■ Directions
Beginning at the line containing "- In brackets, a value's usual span", output every line to the end of the data below exactly as it appears.

■ Source data
□ □ □ □

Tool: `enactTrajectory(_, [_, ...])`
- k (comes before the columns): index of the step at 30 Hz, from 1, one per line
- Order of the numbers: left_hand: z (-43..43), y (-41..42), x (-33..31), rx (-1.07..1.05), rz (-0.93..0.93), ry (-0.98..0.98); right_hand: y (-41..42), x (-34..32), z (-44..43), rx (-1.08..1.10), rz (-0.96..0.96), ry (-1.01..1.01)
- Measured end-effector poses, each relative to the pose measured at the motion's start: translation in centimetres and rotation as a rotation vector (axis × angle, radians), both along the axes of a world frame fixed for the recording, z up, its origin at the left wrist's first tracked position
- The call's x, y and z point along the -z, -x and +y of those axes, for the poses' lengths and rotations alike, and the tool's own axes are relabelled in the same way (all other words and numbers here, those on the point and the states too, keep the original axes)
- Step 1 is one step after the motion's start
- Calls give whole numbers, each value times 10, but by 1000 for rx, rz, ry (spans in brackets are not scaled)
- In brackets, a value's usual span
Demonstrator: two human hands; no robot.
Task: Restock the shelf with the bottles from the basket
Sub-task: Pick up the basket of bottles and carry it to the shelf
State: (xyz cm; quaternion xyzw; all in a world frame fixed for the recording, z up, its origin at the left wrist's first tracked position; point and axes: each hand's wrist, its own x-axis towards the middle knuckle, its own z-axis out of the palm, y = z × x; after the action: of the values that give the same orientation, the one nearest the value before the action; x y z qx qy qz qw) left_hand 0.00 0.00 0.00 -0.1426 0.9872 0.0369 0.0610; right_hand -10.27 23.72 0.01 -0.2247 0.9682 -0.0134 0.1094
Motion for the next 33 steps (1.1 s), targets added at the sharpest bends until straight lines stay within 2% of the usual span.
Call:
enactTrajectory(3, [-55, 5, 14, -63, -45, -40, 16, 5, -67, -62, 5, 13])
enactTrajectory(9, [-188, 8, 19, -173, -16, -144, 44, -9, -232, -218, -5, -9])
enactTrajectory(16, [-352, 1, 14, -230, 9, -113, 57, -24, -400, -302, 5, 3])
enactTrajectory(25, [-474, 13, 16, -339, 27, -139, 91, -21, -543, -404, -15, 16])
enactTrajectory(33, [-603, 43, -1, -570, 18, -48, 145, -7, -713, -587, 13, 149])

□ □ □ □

■ Exercise response
- In brackets, a value's usual span
Demonstrator: two human hands; no robot.
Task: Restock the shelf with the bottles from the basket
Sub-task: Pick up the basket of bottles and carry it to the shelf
State: (xyz cm; quaternion xyzw; all in a world frame fixed for the recording, z up, its origin at the left wrist's first tracked position; point and axes: each hand's wrist, its own x-axis towards the middle knuckle, its own z-axis out of the palm, y = z × x; after the action: of the values that give the same orientation, the one nearest the value before the action; x y z qx qy qz qw) left_hand 0.00 0.00 0.00 -0.1426 0.9872 0.0369 0.0610; right_hand -10.27 23.72 0.01 -0.2247 0.9682 -0.0134 0.1094
Motion for the next 33 steps (1.1 s), targets added at the sharpest bends until straight lines stay within 2% of the usual span.
Call:
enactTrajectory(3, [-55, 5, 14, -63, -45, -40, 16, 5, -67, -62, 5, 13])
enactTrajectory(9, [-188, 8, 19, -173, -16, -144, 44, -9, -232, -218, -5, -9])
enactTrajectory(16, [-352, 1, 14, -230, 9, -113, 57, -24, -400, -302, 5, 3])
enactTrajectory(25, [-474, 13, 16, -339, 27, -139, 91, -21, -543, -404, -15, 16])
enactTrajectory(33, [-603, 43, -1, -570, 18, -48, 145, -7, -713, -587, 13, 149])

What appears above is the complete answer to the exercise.